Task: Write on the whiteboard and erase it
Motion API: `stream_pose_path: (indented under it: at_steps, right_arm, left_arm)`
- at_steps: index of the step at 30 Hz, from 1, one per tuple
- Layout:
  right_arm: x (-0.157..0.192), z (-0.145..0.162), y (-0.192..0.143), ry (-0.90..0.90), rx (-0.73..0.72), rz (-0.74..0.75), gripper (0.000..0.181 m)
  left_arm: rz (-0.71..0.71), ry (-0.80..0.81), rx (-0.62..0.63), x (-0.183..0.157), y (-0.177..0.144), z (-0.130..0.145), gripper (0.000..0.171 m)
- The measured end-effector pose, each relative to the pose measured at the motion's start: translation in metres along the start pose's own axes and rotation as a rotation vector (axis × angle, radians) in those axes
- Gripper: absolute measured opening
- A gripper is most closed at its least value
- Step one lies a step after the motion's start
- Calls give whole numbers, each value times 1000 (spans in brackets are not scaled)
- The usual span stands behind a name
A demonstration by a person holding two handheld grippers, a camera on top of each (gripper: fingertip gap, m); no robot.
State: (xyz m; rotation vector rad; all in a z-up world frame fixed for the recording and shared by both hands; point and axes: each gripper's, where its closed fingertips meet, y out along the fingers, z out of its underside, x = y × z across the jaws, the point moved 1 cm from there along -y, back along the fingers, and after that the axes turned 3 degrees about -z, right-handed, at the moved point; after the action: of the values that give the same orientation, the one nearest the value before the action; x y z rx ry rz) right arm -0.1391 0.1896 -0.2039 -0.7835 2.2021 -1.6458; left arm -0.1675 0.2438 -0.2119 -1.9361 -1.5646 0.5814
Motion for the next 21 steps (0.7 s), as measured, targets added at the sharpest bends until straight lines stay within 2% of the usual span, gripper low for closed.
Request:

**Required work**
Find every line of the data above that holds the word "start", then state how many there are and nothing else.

**Output of the exercise**
2